# Berklee Audition Tips



## Najka (Jun 7, 2012)

Hello! 

I'm travling to Berklee College of music to audition in mid August. I will be using my guitar. Does anyone with Berklee experience have any advice on what to study/ practice to prepare? What kind of questions will they ask? I cannot read music. My advisor told me this will not disqualify me. I plan to focus on ear training and a prepared piece. I have not decided what the prepared piece will be yet. I have been brain storming when I can- I work for the military 14+ hours a day so brainstorming ideas has been a headache. Right now I am planning on compossing something of my own. 

Applying to major in Sound Engineering and Production
Minor in Music Business

Any tips/ advice on what to expect and how to prepare will be extremley appreciated. 

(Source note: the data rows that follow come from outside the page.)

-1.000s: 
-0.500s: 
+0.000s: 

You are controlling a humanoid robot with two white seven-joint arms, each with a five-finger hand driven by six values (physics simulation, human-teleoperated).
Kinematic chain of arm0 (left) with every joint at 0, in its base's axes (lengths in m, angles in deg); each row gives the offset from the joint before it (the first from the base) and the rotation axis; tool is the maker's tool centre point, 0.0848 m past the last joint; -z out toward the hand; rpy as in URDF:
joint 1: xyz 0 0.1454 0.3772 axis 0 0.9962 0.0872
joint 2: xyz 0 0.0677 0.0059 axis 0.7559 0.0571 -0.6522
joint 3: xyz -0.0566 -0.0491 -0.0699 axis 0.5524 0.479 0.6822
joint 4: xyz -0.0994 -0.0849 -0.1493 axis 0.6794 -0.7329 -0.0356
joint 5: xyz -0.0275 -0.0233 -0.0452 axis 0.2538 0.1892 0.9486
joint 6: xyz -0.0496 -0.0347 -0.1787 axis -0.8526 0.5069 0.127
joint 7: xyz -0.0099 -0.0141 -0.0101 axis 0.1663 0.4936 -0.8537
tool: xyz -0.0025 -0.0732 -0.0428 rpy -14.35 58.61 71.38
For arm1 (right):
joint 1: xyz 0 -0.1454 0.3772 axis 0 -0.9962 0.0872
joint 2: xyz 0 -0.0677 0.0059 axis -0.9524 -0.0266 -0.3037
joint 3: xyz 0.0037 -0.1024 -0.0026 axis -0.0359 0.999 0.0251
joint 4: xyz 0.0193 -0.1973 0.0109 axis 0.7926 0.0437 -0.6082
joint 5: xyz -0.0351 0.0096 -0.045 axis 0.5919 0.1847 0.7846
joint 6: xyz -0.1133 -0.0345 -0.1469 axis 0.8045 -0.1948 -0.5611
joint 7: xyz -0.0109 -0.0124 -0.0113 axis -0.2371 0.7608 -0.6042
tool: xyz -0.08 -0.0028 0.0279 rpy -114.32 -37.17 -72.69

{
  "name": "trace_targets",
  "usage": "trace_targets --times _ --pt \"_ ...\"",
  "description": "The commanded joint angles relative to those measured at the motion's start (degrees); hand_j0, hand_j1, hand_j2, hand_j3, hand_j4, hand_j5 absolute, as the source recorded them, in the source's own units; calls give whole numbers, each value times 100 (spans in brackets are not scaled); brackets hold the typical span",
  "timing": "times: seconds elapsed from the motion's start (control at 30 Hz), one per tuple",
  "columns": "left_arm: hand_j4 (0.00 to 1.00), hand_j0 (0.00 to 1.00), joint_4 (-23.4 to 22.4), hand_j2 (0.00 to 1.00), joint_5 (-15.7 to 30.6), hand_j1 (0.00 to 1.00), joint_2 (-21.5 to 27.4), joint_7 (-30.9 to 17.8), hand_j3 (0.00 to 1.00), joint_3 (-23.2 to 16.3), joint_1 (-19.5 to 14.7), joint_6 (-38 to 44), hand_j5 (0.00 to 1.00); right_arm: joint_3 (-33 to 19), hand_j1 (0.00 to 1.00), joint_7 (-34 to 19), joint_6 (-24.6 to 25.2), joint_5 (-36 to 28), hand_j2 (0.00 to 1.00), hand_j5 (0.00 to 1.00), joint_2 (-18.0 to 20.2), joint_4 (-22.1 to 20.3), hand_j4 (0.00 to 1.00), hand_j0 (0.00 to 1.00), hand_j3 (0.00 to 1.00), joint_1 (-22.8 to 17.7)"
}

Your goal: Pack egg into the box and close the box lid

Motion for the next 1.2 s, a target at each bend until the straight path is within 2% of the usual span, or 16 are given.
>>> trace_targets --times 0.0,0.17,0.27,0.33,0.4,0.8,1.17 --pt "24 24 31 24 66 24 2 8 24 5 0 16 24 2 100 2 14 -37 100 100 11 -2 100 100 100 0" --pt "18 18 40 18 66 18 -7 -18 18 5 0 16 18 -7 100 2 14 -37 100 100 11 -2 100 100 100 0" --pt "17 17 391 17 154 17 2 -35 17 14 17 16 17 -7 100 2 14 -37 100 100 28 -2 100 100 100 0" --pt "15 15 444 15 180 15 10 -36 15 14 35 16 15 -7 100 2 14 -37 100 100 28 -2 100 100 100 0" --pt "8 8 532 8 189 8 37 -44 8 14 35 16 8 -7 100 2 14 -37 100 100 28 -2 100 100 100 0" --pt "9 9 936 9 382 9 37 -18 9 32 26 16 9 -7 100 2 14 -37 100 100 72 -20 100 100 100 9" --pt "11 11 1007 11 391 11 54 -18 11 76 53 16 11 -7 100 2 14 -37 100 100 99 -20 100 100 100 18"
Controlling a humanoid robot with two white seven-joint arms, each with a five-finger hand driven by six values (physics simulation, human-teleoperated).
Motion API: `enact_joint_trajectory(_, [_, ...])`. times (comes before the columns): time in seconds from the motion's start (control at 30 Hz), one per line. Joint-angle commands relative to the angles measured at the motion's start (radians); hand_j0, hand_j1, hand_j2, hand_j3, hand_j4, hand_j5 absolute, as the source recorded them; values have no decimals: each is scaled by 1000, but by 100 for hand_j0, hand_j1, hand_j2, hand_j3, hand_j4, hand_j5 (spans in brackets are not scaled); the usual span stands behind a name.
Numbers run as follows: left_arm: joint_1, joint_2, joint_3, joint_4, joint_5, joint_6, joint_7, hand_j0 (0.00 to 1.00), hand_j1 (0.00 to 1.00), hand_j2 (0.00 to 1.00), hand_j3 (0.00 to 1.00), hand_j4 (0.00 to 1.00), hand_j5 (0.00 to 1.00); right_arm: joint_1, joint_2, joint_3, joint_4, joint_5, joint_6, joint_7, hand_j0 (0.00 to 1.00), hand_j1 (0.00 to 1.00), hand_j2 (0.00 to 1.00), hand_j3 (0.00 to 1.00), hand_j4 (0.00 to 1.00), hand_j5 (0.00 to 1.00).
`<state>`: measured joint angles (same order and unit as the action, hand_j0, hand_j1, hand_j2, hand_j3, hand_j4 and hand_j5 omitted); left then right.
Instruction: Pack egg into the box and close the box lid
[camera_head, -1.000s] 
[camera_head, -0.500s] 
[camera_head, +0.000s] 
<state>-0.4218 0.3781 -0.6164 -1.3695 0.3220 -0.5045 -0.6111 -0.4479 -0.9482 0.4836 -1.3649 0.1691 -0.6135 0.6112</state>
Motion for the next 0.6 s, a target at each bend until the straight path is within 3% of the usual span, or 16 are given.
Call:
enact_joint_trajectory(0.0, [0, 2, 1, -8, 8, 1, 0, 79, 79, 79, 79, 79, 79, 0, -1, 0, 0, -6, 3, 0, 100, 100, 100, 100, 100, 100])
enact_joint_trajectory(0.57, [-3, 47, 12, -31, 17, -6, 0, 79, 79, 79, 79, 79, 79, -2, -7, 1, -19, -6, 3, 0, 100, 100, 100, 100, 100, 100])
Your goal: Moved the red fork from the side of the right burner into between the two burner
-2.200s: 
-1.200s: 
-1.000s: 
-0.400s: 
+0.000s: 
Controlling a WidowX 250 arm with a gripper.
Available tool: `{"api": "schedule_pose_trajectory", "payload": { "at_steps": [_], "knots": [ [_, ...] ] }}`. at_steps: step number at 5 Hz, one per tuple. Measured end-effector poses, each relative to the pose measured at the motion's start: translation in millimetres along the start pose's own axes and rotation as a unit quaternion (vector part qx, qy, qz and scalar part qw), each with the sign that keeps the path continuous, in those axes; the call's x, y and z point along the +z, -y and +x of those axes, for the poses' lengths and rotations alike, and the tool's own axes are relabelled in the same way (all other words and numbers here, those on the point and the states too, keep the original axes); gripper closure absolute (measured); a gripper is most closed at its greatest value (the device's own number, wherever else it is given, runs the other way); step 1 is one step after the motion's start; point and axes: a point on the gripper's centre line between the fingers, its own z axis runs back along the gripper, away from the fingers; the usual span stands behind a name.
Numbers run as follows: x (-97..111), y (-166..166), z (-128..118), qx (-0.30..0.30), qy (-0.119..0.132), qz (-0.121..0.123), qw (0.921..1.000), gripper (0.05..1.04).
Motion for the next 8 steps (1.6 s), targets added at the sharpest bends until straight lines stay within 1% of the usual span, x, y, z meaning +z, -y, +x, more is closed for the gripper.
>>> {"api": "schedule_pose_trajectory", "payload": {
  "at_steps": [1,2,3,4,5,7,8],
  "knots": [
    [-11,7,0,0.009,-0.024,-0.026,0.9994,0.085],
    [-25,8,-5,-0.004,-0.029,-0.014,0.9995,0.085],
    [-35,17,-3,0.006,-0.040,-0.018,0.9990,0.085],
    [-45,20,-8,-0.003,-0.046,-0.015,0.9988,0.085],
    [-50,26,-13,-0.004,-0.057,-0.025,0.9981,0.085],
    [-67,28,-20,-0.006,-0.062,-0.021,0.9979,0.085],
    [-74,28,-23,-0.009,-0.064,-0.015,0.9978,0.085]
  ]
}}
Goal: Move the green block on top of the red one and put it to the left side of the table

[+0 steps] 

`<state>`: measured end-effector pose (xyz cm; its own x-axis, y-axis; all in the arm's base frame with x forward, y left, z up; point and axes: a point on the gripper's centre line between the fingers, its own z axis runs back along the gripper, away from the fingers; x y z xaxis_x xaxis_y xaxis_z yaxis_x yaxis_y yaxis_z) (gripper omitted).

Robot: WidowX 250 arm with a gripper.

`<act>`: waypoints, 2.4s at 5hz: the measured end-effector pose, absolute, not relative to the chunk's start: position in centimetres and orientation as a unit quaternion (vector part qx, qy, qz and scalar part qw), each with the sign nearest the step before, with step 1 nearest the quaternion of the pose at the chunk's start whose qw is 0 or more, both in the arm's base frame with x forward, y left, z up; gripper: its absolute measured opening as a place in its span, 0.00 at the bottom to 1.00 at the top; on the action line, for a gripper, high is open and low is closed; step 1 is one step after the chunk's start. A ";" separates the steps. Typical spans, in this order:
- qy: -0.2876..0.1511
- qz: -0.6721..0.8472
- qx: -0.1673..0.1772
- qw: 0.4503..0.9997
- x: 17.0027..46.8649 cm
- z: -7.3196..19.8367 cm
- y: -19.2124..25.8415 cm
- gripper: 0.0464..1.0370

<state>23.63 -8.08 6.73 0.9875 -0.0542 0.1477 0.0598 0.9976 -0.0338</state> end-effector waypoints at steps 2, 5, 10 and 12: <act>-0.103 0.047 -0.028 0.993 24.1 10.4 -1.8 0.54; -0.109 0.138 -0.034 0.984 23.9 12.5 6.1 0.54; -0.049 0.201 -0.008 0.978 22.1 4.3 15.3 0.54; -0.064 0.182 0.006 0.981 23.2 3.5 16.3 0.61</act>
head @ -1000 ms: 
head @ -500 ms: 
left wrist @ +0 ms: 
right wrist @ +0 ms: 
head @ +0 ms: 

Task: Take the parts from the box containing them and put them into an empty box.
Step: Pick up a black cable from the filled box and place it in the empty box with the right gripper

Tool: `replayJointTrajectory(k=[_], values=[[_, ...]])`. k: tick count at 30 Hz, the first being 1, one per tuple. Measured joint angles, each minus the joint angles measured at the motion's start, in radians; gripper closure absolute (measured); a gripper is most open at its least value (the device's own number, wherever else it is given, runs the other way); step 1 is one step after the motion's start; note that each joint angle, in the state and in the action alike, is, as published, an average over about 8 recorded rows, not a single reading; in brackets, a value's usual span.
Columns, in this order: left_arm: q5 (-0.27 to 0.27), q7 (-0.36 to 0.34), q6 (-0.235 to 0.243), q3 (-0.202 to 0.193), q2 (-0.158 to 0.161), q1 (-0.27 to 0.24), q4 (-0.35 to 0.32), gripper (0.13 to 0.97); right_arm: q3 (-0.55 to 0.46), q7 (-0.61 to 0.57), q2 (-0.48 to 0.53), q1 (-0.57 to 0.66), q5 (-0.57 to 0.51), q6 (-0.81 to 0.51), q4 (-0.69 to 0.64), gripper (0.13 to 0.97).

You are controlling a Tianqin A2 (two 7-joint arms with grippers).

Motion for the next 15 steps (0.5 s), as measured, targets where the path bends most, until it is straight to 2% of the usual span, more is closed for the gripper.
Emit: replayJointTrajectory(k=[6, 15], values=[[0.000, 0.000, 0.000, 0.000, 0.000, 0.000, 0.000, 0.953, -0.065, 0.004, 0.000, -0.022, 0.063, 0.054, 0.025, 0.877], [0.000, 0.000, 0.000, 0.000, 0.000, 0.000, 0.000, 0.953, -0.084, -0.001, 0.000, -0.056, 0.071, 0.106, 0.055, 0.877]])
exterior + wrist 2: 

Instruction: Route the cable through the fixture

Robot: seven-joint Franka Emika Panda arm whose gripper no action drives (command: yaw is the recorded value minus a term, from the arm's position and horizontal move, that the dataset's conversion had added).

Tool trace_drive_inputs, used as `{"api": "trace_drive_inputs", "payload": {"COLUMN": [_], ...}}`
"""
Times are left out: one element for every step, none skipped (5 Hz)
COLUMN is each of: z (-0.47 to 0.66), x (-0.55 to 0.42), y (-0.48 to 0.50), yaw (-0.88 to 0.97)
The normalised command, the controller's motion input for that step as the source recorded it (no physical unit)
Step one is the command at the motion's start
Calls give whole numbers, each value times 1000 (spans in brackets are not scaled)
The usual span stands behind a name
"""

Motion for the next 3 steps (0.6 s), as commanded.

Thankyou in advance! This is a great community


----------



## Mr. Big Noodles (Jun 7, 2012)

When is your audition? You should definitely get some basic sightreading down. You don't want to have your audition shot down because you can't read a few lousy notes. I recommend this website for self-teaching the basics: musictheory.net

If at all possible, grab a copy of the Real Book (PM me and I can hook you up) and go sightread a melody or two as part of your practice routine. If you need help finding the notes on the fretboard, then we can help you out here. I will say this: intervals are the most important consideration when you're dealing with reading. When I look at notes on a page, I see "major sixth" before I see G-E. Use that website, drill them intervals, and get those reading chops up.

What is your prepared piece? I don't know how Berklee operates, but make sure that you're doing the requirement. In every music program that I've auditioned for, the requirement has always been two or three pieces in contrasting styles.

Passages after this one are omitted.